- [TASK ITEM]
Scan the data for lines with "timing" and report the count by itself.

Top of INFORMATION SHOWN

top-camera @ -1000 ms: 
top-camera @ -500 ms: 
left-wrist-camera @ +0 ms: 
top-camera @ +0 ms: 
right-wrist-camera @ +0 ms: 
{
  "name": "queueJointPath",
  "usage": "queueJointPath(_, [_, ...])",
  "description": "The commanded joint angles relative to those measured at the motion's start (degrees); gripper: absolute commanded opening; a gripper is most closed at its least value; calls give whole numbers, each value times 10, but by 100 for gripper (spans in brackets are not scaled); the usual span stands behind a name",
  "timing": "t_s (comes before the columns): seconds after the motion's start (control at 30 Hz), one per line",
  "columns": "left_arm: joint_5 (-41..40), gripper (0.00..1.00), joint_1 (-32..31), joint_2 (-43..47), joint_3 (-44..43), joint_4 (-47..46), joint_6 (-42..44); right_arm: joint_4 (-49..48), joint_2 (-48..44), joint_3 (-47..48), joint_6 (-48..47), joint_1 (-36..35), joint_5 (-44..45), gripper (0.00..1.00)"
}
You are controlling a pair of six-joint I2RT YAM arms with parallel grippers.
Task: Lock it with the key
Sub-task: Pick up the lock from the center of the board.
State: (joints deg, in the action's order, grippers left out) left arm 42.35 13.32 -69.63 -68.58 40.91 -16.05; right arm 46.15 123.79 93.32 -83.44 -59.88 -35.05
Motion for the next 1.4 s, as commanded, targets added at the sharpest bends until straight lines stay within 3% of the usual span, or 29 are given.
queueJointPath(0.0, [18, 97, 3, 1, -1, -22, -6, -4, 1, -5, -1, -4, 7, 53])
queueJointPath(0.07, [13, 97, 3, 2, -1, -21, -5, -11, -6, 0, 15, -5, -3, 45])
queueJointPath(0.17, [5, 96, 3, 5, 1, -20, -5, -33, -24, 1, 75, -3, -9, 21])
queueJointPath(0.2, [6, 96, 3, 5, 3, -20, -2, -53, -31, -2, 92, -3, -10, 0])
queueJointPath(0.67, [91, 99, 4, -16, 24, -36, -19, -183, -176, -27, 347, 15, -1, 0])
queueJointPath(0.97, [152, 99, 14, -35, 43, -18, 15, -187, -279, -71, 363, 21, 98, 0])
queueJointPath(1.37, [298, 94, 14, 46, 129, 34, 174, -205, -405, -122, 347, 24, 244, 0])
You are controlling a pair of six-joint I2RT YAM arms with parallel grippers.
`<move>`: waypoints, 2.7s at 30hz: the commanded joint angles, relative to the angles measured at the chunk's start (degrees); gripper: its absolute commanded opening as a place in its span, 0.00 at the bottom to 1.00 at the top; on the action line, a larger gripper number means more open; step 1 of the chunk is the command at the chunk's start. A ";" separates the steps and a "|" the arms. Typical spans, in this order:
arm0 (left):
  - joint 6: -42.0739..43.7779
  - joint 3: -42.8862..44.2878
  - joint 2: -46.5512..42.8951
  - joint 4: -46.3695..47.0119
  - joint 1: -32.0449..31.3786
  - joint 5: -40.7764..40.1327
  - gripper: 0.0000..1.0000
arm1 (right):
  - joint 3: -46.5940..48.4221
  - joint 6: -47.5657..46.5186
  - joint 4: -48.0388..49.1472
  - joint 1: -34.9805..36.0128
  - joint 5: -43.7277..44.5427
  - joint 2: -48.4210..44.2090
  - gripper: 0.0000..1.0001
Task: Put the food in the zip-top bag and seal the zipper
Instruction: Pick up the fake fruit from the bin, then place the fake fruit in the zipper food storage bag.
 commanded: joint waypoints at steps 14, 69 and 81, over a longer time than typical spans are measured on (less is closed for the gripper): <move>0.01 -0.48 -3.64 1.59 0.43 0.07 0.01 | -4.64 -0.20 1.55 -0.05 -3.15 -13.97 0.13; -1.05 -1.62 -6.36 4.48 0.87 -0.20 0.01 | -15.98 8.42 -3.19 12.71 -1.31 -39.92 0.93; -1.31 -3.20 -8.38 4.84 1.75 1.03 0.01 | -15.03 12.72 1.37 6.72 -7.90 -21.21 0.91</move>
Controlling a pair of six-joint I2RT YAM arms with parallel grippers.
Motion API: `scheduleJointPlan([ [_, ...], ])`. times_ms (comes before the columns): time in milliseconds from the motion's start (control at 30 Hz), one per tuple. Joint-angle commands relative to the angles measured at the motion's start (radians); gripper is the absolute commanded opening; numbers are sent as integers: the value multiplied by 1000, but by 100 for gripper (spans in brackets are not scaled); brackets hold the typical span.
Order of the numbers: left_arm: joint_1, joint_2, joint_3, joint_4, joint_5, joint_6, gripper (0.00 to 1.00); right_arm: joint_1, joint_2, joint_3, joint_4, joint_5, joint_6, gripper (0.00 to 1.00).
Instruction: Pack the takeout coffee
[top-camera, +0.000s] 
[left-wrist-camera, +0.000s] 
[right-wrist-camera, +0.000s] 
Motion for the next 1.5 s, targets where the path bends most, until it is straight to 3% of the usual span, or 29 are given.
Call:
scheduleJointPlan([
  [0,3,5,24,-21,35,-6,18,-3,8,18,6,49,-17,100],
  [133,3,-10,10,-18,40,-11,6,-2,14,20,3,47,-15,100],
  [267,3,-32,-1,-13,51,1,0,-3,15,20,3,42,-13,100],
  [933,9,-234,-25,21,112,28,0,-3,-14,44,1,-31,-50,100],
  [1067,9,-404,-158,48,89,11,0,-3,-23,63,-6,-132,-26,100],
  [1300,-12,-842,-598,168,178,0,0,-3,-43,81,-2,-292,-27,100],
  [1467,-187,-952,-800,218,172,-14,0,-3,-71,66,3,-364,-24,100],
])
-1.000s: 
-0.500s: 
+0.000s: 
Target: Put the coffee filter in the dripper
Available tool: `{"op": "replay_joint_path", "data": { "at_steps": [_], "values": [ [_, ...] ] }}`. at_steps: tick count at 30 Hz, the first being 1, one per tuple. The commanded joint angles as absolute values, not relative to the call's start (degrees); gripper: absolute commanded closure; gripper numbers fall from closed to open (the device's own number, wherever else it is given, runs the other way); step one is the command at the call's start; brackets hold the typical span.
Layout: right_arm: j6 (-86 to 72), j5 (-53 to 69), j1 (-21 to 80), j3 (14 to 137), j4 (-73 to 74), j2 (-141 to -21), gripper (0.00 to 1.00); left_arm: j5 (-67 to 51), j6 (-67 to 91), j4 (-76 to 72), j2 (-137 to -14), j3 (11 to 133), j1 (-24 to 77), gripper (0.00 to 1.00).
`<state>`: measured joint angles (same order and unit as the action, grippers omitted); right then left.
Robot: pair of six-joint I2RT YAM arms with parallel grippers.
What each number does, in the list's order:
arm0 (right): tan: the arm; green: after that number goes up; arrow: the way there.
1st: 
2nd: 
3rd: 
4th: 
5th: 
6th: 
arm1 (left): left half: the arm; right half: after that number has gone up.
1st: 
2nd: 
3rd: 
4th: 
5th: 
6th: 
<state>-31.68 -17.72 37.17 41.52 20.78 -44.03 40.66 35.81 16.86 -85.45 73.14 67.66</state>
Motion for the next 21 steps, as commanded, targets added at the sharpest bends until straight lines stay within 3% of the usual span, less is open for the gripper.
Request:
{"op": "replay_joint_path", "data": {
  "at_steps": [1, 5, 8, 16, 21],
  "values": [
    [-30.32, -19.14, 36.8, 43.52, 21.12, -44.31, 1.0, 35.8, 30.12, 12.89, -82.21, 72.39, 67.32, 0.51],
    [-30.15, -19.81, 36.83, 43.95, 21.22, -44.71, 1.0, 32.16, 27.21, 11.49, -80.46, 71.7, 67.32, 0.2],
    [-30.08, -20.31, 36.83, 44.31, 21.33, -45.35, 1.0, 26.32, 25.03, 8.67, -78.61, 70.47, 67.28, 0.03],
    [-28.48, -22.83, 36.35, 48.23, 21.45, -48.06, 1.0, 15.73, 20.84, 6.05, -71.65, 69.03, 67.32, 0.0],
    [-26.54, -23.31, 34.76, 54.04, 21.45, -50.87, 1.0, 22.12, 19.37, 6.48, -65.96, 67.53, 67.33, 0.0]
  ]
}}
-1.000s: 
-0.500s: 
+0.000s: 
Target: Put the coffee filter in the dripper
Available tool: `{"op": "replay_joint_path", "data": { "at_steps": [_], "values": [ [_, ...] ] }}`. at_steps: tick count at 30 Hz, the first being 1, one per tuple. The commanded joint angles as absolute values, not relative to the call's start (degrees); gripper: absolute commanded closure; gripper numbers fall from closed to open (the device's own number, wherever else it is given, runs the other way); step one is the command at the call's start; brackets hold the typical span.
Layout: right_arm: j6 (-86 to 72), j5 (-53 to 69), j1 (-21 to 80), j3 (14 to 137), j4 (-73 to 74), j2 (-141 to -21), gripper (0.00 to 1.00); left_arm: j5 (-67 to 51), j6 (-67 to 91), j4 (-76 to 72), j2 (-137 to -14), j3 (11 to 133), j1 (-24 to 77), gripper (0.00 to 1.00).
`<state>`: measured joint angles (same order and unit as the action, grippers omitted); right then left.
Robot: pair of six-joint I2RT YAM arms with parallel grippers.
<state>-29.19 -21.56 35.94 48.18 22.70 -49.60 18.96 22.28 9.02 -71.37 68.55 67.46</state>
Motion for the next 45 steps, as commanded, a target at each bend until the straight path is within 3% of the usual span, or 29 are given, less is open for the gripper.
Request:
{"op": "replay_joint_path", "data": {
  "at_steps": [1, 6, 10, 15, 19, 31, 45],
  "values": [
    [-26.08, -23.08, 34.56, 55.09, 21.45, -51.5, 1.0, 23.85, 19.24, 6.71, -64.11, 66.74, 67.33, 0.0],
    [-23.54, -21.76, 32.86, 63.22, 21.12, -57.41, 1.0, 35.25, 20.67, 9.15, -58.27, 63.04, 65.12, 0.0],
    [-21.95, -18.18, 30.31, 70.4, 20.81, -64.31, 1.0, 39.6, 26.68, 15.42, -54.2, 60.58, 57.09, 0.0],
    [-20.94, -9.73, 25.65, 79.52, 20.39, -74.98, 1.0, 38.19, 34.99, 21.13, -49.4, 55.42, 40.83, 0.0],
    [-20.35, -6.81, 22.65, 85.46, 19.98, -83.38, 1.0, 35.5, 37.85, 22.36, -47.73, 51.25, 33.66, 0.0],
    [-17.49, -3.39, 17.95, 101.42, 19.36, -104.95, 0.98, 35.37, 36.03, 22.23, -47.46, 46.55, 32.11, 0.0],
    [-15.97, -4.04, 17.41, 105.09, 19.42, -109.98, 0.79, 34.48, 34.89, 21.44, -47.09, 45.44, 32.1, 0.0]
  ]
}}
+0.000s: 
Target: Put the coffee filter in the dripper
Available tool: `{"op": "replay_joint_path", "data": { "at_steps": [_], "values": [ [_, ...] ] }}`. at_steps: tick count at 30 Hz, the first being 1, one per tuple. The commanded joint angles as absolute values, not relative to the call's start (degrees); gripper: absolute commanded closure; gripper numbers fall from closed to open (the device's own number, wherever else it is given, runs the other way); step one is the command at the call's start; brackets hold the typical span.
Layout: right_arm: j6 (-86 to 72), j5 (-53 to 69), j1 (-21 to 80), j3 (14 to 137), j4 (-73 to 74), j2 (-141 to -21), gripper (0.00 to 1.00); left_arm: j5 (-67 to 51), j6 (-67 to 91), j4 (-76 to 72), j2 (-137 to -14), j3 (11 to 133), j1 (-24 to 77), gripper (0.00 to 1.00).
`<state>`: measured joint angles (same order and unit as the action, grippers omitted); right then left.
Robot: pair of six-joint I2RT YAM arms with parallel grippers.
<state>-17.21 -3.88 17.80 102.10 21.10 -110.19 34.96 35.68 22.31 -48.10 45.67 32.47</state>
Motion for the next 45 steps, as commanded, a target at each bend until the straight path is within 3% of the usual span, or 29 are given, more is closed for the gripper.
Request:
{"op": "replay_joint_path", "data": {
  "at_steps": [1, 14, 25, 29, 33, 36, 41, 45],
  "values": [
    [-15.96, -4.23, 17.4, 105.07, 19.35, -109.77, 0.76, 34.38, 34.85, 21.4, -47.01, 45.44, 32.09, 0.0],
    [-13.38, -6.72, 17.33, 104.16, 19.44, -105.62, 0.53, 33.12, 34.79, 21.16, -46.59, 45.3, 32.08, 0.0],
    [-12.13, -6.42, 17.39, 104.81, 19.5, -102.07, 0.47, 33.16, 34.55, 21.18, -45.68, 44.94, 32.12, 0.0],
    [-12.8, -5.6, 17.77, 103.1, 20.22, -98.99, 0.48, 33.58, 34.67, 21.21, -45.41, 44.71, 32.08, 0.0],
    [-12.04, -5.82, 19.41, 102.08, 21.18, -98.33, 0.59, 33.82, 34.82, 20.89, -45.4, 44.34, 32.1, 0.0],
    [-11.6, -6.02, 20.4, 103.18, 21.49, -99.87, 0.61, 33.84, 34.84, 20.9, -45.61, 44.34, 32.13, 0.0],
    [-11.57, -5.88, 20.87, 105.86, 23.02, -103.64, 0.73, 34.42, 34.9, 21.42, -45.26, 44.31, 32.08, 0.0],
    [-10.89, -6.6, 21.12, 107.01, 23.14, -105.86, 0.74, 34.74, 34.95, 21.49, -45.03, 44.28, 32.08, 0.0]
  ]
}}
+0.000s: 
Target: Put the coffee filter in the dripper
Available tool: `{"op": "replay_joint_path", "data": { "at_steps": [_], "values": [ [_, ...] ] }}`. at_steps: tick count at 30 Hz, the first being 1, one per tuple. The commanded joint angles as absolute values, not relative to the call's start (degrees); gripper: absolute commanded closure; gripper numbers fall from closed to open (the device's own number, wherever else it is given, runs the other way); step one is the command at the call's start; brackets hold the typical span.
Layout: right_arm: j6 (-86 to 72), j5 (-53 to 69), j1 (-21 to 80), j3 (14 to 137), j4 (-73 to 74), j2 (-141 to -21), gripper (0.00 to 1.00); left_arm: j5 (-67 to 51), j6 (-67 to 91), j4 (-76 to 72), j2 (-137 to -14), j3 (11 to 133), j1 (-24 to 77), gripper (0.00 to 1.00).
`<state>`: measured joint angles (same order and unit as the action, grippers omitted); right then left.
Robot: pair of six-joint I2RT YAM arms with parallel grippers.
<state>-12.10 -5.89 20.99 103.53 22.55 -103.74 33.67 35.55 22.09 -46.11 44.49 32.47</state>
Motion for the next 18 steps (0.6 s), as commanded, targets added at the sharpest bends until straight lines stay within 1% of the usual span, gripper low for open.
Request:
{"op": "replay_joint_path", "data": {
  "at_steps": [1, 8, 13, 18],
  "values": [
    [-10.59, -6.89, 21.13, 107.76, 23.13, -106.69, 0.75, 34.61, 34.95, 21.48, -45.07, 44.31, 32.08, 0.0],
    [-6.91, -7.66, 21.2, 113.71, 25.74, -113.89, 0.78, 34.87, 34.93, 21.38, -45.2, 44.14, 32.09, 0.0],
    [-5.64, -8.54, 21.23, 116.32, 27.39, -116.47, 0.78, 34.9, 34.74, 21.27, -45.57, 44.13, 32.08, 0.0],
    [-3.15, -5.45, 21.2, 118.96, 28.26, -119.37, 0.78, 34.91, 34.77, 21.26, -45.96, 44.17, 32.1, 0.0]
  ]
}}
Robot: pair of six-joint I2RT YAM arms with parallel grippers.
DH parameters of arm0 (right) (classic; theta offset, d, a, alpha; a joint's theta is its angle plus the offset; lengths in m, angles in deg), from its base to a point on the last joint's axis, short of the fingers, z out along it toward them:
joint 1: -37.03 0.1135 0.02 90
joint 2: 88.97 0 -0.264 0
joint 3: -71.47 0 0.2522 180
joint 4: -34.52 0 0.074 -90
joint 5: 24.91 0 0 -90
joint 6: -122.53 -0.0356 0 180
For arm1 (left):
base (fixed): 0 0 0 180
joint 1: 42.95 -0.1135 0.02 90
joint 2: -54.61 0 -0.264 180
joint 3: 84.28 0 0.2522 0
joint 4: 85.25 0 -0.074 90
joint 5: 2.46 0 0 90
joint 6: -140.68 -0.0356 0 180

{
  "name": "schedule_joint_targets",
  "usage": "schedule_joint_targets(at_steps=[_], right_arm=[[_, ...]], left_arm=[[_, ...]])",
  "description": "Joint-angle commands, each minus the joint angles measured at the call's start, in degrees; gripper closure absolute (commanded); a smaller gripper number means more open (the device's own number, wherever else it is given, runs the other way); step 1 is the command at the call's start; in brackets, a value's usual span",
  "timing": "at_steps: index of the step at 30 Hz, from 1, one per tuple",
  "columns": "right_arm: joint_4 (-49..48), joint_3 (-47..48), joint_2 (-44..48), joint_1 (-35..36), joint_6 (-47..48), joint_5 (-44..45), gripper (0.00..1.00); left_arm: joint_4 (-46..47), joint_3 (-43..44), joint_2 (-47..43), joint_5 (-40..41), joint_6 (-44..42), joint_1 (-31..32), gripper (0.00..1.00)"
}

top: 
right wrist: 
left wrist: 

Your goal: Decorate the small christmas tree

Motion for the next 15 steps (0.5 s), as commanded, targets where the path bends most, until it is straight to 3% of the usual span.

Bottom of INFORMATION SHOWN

- [TASK SOLUTION]
2